Repeat only the lines below from the one containing "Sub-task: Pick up" through the one containing "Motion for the", inclusive, exactly as written.

===== Recorded information

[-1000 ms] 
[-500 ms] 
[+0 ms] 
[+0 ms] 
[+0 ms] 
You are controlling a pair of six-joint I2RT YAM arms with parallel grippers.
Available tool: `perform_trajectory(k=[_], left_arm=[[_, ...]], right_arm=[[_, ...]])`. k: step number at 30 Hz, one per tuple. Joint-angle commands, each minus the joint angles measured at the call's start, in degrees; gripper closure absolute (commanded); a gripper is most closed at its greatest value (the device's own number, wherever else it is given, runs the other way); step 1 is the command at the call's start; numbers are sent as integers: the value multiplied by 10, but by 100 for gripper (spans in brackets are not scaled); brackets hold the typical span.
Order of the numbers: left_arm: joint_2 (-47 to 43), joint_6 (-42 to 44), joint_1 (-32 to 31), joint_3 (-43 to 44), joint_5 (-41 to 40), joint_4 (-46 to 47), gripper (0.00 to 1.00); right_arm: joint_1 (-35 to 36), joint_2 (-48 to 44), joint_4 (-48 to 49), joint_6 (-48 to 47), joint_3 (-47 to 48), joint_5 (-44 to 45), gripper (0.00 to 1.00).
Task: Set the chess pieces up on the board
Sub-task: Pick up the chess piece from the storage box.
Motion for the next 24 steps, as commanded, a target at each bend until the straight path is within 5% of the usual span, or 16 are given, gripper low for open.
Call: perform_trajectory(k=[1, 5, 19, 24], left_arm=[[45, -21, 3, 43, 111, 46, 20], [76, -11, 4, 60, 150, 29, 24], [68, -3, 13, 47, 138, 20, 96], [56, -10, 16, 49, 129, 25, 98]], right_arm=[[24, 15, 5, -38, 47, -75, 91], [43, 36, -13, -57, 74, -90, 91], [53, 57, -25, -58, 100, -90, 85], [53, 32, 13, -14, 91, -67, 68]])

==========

Solution to the exercise:
Sub-task: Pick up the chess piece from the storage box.
Motion for the next 24 steps, as commanded, a target at each bend until the straight path is within 5% of the usual span, or 16 are given, gripper low for open.

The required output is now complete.